You're reading: Merkel and Hollande to join Kerry in Kyiv today, raising speculation of major agreement in works

U.S. Secretary of State John Kerry arrived in Kyiv today, a visit to be followed by German Chancellor Angela Merkel and French President Francoise Hollande. The high-level visits fuel speculation that the West is trying to broker an agreement that restarts diplomatic negotiations to bring an end to Russia's nearly year-long war against Ukraine.

Several news agencies reported that Merkel and Hollande would be staying the night in Kyiv and then flying to Moscow on Feb. 6 to meet Russian President Vladimir Putin.m

The flurry of diplomatic activity comes ahead of this weekend’s annual Munich Security Conference in Germany. It also comes at a time of an intensified military offensive by Russian-backed separatists in Ukraine’s east, which has further shredded the September Minsk accords that called for a permanent cease-fire, withdrawal of weapons and troops by Russia, secure borders between Ukraine and Russia and some political autonomy for separatist-held areas of the Donbas.
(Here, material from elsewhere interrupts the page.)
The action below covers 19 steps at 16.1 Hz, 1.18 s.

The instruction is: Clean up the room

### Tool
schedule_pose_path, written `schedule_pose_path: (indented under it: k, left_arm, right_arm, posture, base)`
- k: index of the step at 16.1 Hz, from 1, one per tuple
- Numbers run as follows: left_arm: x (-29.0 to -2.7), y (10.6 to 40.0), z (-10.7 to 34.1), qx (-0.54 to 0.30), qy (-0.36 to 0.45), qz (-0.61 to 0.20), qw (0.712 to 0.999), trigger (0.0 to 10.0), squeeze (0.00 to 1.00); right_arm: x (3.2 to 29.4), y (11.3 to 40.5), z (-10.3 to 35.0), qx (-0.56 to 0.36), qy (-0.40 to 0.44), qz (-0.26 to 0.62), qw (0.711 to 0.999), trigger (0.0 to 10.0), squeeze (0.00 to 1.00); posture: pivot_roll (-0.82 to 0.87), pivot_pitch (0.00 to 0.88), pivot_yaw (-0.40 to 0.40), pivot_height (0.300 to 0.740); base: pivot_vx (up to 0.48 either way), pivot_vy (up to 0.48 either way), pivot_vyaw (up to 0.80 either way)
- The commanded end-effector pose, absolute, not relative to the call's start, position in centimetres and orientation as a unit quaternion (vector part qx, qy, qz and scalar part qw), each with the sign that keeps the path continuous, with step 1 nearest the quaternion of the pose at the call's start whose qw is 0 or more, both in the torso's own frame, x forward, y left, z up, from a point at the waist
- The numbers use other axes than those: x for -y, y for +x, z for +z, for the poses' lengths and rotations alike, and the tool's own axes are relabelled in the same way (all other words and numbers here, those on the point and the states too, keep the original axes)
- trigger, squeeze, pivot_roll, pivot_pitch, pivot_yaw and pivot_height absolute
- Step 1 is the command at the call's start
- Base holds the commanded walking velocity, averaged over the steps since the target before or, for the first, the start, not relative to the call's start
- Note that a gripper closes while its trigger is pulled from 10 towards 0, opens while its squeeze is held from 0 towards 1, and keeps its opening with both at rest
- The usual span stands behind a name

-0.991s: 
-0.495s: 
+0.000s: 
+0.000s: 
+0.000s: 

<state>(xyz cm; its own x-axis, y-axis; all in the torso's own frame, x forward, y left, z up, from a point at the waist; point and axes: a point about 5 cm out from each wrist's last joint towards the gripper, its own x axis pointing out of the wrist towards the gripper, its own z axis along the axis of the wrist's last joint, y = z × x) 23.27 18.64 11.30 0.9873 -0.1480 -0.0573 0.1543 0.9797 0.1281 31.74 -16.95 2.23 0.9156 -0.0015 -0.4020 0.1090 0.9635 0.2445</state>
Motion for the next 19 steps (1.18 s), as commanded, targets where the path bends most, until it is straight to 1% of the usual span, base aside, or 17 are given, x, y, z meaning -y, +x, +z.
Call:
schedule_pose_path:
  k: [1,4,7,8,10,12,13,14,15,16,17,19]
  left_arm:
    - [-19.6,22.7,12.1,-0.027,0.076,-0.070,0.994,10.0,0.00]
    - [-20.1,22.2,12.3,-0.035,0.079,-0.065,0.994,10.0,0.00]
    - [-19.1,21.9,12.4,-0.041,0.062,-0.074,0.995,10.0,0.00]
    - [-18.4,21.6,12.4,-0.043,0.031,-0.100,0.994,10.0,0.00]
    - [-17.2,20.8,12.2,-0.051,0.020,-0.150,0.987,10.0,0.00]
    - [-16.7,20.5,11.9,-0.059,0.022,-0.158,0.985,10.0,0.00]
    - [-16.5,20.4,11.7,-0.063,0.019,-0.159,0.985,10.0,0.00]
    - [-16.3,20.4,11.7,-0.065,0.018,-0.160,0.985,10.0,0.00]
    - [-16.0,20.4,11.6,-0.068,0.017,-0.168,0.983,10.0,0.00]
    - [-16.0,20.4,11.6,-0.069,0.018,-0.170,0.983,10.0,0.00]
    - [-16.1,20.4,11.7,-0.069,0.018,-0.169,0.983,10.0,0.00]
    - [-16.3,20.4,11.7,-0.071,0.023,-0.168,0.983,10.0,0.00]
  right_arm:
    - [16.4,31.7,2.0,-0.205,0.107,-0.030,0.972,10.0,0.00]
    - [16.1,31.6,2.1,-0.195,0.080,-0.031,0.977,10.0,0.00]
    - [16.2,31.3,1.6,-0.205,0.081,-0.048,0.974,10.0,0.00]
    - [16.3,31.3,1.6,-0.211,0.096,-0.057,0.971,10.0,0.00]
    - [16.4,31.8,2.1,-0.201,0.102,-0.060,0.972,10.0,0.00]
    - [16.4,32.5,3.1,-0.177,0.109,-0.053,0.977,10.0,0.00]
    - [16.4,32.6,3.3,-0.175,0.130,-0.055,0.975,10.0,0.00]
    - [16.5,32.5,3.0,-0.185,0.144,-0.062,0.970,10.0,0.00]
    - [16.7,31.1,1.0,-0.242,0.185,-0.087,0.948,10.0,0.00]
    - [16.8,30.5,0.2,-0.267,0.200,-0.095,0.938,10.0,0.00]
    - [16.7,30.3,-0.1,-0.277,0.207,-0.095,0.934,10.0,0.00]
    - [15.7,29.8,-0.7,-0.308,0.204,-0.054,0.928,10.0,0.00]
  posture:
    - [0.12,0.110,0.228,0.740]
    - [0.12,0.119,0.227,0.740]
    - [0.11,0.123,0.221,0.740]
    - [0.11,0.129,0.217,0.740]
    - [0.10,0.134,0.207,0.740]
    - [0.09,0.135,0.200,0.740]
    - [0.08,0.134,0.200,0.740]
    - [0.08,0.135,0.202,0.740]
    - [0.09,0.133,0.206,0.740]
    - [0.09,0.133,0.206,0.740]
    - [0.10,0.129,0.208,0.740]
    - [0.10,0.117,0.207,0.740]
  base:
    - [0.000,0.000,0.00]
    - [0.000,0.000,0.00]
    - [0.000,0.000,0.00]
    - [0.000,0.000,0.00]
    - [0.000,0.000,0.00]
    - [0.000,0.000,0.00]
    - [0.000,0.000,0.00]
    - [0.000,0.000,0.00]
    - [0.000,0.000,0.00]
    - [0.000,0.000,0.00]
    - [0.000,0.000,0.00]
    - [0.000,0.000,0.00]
Russia’s renewed military offensive this year is seen as the Kremlin’s attempt to scuttle the Minsk peace accords and force more concessions from Ukrainian President Petro Poroshenko, including a federalization of Ukraine’s eastern regions that could give the Moscow proxies power to veto Ukraine’s foreign policy shift to the West, including the prospect of joining the European Union and NATO in the future.
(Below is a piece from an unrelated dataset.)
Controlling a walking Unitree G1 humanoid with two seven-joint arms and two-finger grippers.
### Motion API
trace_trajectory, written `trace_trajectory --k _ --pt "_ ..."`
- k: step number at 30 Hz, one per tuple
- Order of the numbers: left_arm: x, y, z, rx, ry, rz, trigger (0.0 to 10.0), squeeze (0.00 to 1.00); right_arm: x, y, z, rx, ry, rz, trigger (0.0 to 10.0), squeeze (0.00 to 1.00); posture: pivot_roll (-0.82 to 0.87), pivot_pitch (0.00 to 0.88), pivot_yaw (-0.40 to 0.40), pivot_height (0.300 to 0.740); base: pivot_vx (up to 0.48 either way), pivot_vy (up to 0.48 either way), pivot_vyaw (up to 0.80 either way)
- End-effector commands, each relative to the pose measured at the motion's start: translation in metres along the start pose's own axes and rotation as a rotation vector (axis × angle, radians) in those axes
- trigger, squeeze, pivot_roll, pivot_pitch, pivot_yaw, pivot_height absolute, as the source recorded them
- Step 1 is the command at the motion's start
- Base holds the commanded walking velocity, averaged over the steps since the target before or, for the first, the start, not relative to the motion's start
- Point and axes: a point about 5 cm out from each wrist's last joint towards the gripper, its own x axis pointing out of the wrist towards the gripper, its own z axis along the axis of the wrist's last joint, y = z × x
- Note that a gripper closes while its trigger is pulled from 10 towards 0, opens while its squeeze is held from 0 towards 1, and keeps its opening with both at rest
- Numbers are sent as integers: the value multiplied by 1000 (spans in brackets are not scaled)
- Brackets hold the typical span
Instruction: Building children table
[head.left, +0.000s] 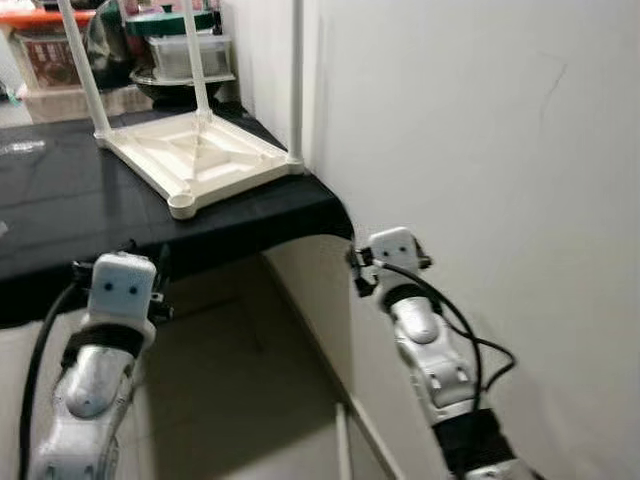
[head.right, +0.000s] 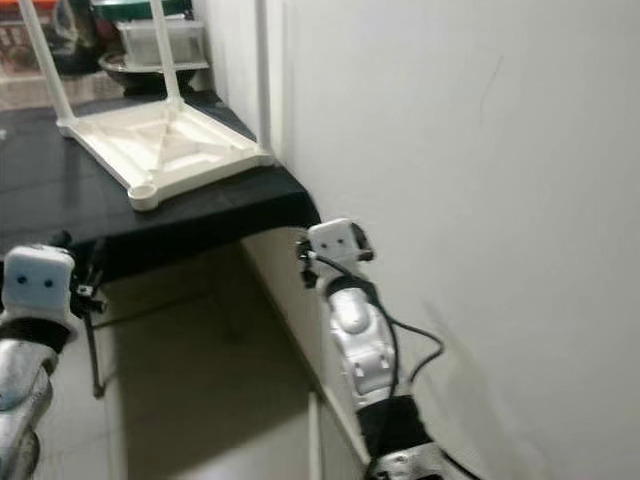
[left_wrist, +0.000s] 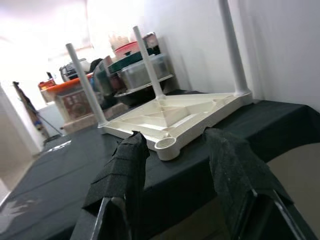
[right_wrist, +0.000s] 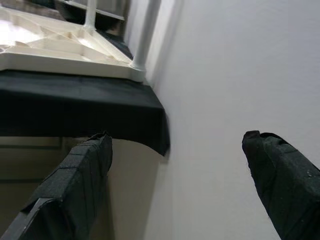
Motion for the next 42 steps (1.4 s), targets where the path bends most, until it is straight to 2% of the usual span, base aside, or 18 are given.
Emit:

Poroshenko has categorically refused to let Moscow dictate Ukraine’s foreign policy and has vowed to retake the separatist-held areas of the eastern Donbas. The war has claimed more than 5,000 lives on the Ukrainian side and at least that many, by unofficial estimates, on the Russian side.
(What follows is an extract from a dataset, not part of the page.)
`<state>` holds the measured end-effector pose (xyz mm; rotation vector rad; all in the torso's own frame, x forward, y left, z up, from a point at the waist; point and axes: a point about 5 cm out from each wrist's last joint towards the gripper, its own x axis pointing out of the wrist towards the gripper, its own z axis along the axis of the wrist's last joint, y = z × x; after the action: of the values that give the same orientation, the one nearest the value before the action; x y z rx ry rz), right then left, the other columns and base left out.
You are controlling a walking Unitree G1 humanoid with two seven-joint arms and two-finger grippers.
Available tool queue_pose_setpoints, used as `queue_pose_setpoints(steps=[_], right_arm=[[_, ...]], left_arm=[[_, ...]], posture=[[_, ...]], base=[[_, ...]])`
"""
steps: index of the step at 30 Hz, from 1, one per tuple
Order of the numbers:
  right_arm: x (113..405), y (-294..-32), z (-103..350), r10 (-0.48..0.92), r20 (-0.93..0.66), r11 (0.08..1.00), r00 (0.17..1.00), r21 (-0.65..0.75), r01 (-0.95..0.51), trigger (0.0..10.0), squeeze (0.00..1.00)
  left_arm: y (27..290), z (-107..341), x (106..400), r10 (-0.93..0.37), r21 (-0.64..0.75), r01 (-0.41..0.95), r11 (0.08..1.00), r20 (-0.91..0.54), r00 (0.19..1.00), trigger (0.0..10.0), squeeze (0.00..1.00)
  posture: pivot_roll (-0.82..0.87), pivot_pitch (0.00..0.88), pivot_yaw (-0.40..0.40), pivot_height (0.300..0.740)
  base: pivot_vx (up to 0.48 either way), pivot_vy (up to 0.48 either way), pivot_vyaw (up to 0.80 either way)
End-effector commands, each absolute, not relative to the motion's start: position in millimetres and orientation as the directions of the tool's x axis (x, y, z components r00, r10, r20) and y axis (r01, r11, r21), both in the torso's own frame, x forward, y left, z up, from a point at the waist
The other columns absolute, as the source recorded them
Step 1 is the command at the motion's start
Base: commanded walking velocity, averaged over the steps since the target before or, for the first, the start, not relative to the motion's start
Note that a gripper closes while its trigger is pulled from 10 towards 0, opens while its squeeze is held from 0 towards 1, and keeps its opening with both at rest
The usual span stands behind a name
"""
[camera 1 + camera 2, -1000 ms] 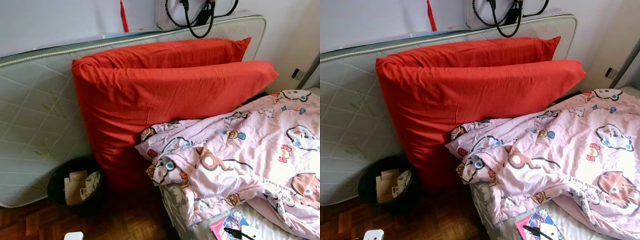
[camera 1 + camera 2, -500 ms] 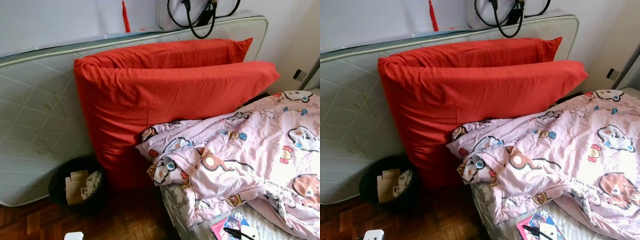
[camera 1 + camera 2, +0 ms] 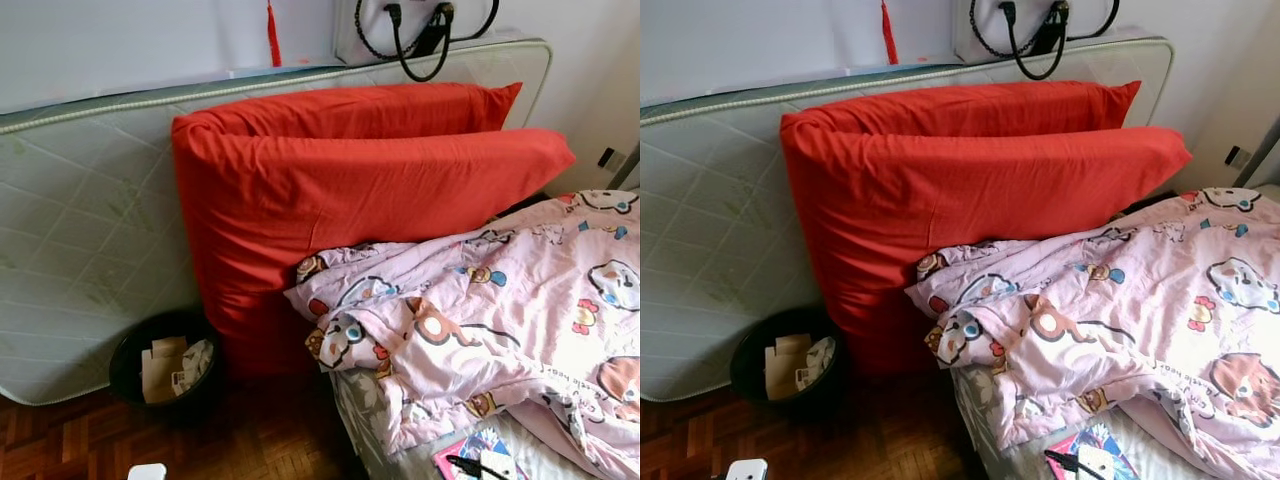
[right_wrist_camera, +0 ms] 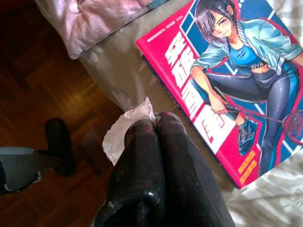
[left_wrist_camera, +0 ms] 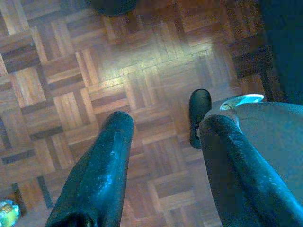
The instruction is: Clean up the room
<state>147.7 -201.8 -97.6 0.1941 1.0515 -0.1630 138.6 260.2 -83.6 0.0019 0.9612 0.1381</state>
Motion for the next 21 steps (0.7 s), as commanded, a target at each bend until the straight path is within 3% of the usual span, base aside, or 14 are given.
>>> queue_pose_setpoints(steps=[1, 8, 21], right_arm=[[147.1, -204.6, -97.3, -0.048, -0.872, 0.970, 0.488, 0.075, 0.231, 10.0, 0.00], [147.5, -204.0, -97.1, -0.043, -0.868, 0.969, 0.494, 0.085, 0.234, 10.0, 0.00], [148.2, -204.6, -96.5, -0.040, -0.862, 0.965, 0.506, 0.099, 0.245, 10.0, 0.00]], left_arm=[[260.8, -84.9, 135.5, 0.115, 0.075, -0.095, 0.993, -0.830, 0.546, 10.0, 0.00], [261.1, -84.8, 135.3, 0.115, 0.075, -0.096, 0.993, -0.830, 0.546, 10.0, 0.00], [260.6, -85.0, 135.3, 0.111, 0.073, -0.092, 0.993, -0.830, 0.546, 10.0, 0.00]], posture=[[0.05, 0.000, 0.003, 0.740], [0.05, 0.000, 0.004, 0.740], [0.05, 0.000, 0.005, 0.740]], base=[[0.000, 0.000, 0.00], [0.000, 0.094, 0.00], [0.000, 0.480, 0.00]])
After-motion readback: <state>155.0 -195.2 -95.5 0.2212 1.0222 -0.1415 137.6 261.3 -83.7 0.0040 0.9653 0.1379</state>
The West, by contrast, has insisted that Moscow adhere to the Minsk agreements signed by its ambassador to Ukraine, Mikhail Zurabov.

If Putin does not agree to a diplomatic solution to end the war quickly, the West is expected to toughen economic sanctions against Russia. Support is also growing in the West to supply Ukraine with lethal weapons needed to defend its territory against the war prosecuted by Russian proxies and Russian soldiers.

However, Merkel and Hollande this week publicly said they will not supply Ukraine with weapons and U.S. President Barack Obama has opposed the delivery of lethal weapons to Ukraine from America. NATO General Secretary Jens Stoltenberg has said military assistance to Ukraine is up to the military alliance’s 28 member nations to decide individually.

Timothy Ash, the head of emerging market research for Standard Bank in London, said: “Ion’t think Merkel would get on the plane unless she thought that Putin was going to offer something. Kind of in the last-chance saloon. Maybe all this talk about the US arming the Ukrainians is driving Merkel and Hollande to go to Moscow to say to Putin you have a chance to back down now, or some NATO countries will begin to selectively arm Ukraine.”